WHAT IS NEEDED » Within the entries below, find the lines that hold "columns" and report only how many there are.

── PROVIDED INFORMATION

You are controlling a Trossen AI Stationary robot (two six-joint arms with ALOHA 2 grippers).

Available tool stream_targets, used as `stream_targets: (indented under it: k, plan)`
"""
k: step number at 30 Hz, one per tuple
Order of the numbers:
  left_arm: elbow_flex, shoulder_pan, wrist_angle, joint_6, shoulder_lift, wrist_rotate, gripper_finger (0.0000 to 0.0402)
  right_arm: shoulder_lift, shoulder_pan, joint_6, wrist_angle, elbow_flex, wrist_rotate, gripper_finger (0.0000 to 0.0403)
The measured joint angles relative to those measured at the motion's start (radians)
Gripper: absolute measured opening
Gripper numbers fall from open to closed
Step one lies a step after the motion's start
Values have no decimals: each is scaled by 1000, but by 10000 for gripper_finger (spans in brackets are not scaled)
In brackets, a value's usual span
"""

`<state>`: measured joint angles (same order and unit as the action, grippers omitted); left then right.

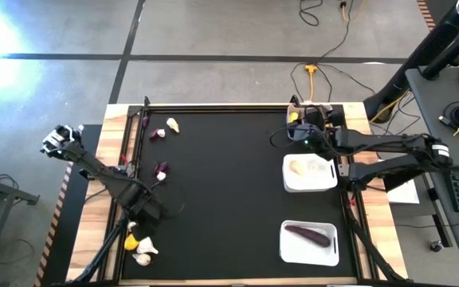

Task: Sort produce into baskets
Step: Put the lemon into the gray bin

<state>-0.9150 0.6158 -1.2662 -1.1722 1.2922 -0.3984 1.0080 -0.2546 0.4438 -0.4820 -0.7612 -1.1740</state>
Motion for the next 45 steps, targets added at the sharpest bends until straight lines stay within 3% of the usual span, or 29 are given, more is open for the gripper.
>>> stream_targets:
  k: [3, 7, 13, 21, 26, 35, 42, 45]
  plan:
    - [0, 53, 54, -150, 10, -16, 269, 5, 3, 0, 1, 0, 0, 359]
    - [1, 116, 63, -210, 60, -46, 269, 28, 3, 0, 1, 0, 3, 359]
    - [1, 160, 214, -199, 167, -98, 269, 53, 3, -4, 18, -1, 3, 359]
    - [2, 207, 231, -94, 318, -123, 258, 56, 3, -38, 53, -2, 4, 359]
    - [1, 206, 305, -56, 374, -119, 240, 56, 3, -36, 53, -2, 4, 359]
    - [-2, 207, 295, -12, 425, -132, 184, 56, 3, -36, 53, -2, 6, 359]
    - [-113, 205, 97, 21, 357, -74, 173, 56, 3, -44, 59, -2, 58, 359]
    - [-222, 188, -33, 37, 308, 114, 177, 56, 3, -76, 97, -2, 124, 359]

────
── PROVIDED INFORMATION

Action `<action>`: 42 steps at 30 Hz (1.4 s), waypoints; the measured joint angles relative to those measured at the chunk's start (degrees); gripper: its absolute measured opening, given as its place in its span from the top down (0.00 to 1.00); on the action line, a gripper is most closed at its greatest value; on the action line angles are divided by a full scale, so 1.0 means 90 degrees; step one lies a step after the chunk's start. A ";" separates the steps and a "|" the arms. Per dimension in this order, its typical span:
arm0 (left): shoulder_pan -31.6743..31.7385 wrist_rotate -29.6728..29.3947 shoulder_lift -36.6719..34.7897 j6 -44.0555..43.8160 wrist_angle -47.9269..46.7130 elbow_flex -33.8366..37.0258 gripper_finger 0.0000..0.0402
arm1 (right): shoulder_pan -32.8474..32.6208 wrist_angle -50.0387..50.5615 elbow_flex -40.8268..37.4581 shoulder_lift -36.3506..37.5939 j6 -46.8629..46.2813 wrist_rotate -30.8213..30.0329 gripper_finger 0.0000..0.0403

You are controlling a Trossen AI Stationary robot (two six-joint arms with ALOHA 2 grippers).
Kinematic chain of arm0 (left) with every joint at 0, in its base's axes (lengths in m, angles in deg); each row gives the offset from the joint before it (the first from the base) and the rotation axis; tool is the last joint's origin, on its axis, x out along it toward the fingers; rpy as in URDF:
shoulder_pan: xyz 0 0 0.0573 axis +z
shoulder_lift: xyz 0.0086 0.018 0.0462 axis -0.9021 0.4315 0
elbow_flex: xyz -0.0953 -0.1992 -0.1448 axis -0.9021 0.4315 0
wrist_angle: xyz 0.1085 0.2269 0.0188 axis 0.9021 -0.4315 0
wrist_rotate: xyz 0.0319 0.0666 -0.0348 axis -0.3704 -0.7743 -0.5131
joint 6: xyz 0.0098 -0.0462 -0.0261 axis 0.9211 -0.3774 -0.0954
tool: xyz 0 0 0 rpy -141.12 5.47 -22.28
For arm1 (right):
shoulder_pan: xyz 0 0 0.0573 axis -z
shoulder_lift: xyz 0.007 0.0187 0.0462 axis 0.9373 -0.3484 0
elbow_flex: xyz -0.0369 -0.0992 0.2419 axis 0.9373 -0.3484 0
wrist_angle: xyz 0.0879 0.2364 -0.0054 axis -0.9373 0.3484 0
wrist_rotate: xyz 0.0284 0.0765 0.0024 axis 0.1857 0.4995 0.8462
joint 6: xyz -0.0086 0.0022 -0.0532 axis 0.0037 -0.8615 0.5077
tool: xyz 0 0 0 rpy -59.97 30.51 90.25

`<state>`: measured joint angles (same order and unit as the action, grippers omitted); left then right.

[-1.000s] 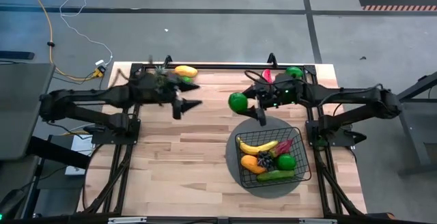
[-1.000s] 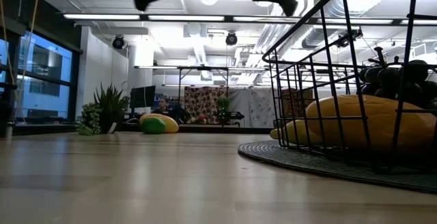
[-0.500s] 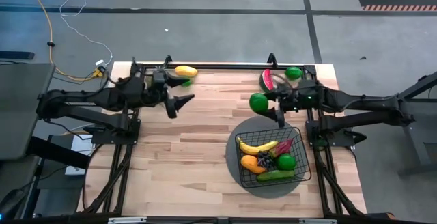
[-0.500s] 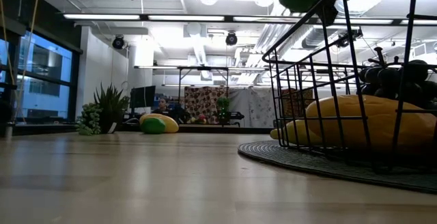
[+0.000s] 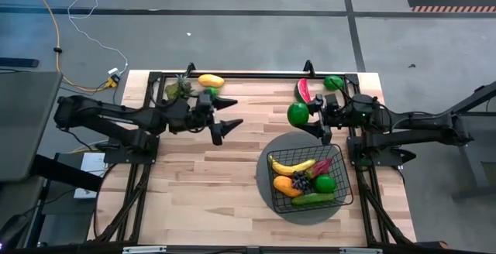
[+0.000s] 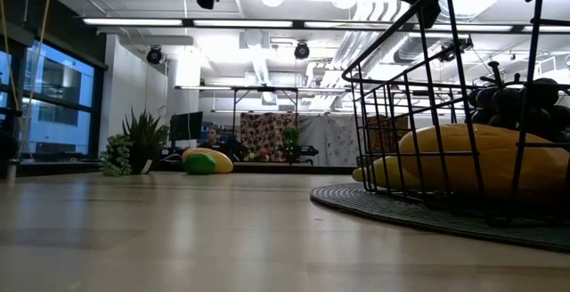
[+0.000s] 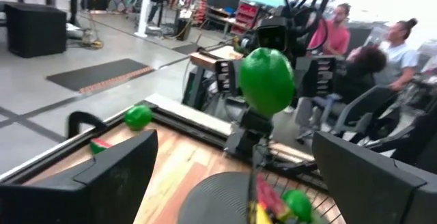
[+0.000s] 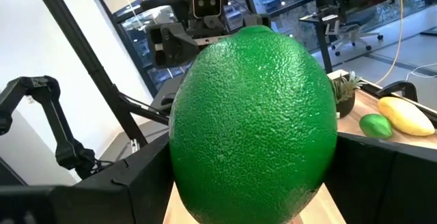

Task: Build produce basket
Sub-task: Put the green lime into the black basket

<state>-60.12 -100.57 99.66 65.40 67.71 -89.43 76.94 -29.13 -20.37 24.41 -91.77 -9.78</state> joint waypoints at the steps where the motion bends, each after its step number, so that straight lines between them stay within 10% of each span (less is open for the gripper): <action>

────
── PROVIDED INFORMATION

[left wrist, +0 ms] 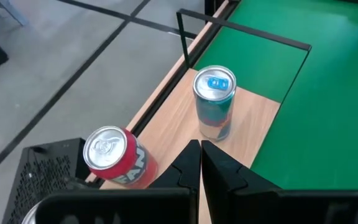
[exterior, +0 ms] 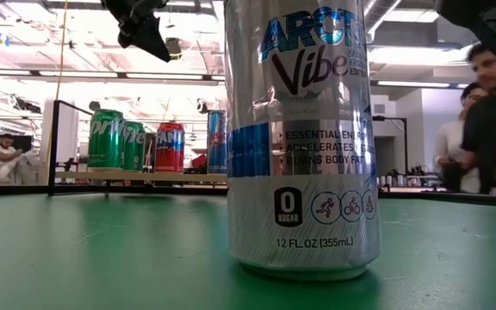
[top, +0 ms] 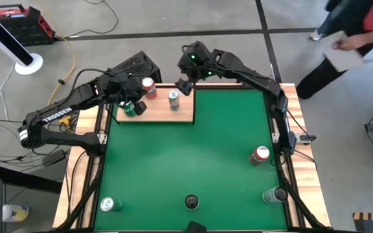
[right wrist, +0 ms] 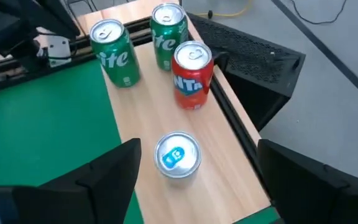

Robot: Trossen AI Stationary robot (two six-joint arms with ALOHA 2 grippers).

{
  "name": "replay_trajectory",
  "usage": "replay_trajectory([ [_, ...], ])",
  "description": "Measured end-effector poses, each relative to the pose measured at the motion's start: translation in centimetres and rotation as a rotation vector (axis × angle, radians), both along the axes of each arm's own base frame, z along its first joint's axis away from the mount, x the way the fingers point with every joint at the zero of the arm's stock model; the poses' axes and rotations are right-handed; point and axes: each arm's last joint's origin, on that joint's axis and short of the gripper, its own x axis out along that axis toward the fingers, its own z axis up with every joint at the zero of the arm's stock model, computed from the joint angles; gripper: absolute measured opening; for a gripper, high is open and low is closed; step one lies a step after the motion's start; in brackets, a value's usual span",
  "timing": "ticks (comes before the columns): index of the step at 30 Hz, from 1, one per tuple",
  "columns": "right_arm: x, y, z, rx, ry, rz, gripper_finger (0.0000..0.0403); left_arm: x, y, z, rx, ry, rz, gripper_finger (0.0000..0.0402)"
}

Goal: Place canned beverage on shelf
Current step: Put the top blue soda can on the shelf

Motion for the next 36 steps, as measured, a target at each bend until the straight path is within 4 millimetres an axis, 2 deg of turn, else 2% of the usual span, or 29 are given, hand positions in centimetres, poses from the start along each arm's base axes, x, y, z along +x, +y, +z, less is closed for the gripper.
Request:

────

EXERCISE SOLUTION » 2